● **WHAT TO DO**:
Restate all the data exactly, so that each line is the same as before.

• • • • • • •

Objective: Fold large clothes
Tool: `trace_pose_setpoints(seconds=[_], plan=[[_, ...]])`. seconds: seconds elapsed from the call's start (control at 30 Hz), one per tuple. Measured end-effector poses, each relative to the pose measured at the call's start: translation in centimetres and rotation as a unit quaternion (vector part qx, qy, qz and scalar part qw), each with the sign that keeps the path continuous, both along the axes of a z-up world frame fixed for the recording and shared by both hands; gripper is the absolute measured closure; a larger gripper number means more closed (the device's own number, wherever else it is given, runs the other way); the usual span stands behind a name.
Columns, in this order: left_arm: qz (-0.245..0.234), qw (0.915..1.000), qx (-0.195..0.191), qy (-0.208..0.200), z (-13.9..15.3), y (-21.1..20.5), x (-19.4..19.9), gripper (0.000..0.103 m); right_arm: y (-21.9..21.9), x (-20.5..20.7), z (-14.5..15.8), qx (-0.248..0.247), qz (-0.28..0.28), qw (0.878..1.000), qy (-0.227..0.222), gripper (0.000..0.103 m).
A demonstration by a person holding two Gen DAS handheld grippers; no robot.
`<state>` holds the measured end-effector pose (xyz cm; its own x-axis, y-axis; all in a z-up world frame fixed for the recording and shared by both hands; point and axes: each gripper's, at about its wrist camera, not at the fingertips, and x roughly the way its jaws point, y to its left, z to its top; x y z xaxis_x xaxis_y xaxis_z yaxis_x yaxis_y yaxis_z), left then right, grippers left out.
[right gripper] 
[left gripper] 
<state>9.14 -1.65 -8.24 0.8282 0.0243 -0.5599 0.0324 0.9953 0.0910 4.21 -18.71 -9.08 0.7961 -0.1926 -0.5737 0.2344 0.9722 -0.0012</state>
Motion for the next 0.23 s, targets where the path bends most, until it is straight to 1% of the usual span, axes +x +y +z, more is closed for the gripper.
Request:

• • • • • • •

● **WRITTEN REPLY**:
Objective: Fold large clothes
Tool: `trace_pose_setpoints(seconds=[_], plan=[[_, ...]])`. seconds: seconds elapsed from the call's start (control at 30 Hz), one per tuple. Measured end-effector poses, each relative to the pose measured at the call's start: translation in centimetres and rotation as a unit quaternion (vector part qx, qy, qz and scalar part qw), each with the sign that keeps the path continuous, both along the axes of a z-up world frame fixed for the recording and shared by both hands; gripper is the absolute measured closure; a larger gripper number means more closed (the device's own number, wherever else it is given, runs the other way); the usual span stands behind a name.
Columns, in this order: left_arm: qz (-0.245..0.234), qw (0.915..1.000), qx (-0.195..0.191), qy (-0.208..0.200), z (-13.9..15.3), y (-21.1..20.5), x (-19.4..19.9), gripper (0.000..0.103 m); right_arm: y (-21.9..21.9), x (-20.5..20.7), z (-14.5..15.8), qx (-0.248..0.247), qz (-0.28..0.28), qw (0.878..1.000), qy (-0.227..0.222), gripper (0.000..0.103 m).
A demonstration by a person holding two Gen DAS handheld grippers; no robot.
`<state>` holds the measured end-effector pose (xyz cm; its own x-axis, y-axis; all in a z-up world frame fixed for the recording and shared by both hands; point and axes: each gripper's, at about its wrist camera, not at the fingertips, and x roughly the way its jaws point, y to its left, z to its top; x y z xaxis_x xaxis_y xaxis_z yaxis_x yaxis_y yaxis_z), left then right, grippers left out.
[right gripper] 
[left gripper] 
<state>9.14 -1.65 -8.24 0.8282 0.0243 -0.5599 0.0324 0.9953 0.0910 4.21 -18.71 -9.08 0.7961 -0.1926 -0.5737 0.2344 0.9722 -0.0012</state>
Motion for the next 0.23 s, targets where the path bends most, until it is straight to 1% of the usual span, axes +x +y +z, more is closed for the gripper.
Request:

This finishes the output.